Prompt:
Give the count of lines below that include the word "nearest", and say nothing else.

Excerpts from a dataset:
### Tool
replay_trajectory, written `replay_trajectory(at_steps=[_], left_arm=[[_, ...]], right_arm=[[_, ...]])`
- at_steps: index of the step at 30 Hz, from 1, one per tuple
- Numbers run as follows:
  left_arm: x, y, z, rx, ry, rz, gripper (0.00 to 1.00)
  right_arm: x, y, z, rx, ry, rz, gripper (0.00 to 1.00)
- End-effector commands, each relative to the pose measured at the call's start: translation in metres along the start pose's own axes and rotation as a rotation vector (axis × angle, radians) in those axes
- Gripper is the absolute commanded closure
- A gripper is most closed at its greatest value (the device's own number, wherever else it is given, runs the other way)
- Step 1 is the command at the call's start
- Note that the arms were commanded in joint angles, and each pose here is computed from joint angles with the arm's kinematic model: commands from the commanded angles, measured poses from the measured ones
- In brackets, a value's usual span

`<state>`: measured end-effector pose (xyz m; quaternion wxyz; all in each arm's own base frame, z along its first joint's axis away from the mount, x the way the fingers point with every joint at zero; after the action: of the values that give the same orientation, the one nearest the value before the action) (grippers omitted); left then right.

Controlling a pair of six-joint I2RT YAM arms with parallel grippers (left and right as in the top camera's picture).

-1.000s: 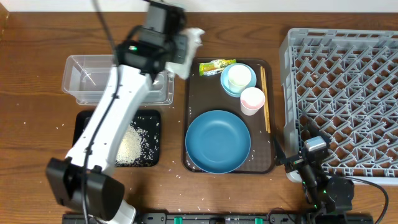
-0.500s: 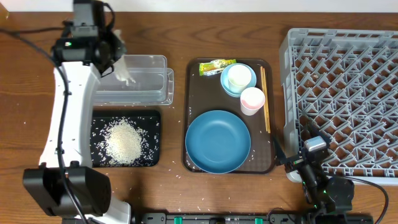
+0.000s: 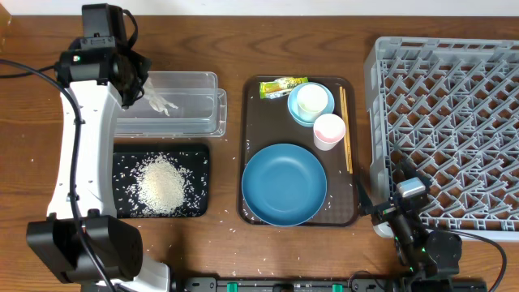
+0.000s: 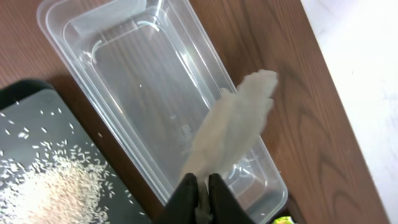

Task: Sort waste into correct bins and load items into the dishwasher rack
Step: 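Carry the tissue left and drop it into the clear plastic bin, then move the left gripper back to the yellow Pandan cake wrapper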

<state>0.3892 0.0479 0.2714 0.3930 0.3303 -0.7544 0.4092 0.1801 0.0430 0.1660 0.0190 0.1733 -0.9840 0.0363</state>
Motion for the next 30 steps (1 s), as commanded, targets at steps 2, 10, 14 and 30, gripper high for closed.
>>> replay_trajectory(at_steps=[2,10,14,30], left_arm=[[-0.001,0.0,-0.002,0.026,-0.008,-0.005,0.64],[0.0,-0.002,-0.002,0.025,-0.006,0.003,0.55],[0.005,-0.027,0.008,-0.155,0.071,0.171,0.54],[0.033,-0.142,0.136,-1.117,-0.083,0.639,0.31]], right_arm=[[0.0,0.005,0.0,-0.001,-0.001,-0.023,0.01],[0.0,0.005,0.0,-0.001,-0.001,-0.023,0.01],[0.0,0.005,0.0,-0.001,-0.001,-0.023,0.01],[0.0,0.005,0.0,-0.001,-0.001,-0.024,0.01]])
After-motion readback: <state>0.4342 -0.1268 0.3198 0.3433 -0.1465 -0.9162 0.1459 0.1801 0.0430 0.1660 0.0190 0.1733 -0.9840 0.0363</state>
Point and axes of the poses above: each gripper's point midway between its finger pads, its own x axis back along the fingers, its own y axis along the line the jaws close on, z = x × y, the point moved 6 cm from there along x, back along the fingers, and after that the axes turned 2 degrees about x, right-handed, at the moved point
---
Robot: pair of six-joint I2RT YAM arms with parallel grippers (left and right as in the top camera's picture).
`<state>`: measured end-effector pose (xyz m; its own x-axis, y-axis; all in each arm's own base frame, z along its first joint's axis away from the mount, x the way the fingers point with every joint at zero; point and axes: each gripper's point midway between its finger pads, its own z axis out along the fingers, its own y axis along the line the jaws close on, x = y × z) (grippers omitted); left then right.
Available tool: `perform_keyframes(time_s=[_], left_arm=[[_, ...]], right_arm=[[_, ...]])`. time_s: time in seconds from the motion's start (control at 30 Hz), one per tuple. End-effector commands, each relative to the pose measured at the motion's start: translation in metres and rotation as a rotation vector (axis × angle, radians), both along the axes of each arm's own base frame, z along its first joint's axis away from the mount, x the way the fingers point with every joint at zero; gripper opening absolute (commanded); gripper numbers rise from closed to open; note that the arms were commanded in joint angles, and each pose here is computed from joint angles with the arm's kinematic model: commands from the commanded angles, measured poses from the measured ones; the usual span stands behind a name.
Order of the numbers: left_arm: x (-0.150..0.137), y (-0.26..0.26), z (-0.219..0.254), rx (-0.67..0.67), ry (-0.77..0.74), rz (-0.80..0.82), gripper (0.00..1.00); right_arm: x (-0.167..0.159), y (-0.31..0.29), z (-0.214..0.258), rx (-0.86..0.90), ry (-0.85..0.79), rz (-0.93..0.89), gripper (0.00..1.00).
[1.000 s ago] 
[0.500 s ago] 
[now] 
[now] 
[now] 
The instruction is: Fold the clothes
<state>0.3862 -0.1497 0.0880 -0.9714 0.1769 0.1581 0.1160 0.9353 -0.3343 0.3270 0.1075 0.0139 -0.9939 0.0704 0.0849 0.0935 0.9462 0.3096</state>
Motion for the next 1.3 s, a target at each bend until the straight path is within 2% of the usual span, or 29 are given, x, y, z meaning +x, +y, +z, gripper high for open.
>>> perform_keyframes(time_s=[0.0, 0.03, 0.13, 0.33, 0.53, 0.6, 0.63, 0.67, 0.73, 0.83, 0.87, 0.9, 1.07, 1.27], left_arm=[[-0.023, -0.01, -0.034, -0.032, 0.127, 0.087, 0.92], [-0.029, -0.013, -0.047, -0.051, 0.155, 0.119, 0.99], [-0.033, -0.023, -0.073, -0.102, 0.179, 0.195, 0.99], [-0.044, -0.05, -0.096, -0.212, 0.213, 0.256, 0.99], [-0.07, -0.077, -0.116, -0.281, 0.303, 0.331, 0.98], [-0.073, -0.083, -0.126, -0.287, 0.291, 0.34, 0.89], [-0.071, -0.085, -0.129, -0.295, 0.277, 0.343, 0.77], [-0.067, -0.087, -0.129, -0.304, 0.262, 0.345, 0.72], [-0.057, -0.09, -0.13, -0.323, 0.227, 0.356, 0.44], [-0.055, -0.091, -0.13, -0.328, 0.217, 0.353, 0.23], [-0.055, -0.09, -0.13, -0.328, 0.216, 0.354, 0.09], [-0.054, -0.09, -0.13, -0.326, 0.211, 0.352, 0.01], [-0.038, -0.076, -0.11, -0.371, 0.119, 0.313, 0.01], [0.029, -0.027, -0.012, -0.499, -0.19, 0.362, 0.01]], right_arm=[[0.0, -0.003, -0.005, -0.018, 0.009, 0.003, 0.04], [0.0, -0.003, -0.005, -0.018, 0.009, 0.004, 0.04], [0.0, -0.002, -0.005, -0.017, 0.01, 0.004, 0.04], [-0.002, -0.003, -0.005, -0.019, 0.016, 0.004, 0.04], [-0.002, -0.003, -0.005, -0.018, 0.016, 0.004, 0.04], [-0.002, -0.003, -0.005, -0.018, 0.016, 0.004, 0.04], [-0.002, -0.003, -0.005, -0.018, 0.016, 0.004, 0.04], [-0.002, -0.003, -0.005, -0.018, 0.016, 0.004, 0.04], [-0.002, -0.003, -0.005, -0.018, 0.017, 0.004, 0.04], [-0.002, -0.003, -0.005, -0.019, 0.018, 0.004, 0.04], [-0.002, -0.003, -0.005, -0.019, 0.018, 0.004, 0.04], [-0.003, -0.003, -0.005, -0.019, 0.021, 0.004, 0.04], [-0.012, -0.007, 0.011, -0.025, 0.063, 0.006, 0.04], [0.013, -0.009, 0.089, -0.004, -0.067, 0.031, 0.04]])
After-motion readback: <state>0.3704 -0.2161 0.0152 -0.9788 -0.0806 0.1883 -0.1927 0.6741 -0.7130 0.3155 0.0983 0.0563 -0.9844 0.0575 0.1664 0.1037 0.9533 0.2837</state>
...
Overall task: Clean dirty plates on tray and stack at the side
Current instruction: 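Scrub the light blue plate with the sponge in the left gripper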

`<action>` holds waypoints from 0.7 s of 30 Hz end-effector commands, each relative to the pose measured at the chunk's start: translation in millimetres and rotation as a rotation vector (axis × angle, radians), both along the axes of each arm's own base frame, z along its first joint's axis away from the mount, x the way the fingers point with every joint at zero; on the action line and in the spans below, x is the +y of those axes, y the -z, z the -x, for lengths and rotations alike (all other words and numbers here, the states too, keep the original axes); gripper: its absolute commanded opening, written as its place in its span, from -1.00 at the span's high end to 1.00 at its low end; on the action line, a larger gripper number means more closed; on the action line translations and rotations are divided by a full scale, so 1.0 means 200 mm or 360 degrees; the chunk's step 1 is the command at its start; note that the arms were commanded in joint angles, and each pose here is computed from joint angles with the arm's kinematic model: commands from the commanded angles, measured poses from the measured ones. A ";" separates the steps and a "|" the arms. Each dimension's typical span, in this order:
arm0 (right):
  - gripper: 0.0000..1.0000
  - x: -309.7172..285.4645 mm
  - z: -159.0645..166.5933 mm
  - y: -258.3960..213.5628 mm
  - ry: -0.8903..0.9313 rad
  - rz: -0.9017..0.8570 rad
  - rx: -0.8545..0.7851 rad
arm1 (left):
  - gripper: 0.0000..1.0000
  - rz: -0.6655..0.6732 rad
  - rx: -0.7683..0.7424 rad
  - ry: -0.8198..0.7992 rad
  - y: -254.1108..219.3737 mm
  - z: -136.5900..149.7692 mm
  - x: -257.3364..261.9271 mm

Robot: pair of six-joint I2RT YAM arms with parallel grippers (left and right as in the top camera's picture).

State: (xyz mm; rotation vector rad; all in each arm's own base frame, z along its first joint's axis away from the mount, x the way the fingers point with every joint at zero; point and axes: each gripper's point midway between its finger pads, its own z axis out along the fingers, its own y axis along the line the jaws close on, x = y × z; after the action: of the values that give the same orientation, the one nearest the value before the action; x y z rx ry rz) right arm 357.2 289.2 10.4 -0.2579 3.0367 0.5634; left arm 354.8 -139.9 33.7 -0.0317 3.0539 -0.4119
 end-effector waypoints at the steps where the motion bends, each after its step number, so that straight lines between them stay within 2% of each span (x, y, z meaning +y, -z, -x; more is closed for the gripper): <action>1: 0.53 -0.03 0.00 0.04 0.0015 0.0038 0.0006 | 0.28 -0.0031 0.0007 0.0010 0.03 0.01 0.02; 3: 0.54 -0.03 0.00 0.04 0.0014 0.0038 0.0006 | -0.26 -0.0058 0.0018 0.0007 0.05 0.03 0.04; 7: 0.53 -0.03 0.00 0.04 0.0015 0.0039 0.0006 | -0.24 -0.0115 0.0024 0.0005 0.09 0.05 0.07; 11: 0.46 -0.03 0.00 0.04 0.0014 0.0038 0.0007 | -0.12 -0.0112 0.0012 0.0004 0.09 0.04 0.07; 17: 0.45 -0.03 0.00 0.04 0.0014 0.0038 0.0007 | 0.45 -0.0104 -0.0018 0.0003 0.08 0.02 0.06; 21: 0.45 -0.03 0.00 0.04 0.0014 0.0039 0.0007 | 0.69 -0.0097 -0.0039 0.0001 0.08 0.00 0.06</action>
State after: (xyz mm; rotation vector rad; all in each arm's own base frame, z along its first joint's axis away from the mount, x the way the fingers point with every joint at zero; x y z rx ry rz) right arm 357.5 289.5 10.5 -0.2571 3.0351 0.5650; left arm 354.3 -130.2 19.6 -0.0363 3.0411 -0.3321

Response below:
2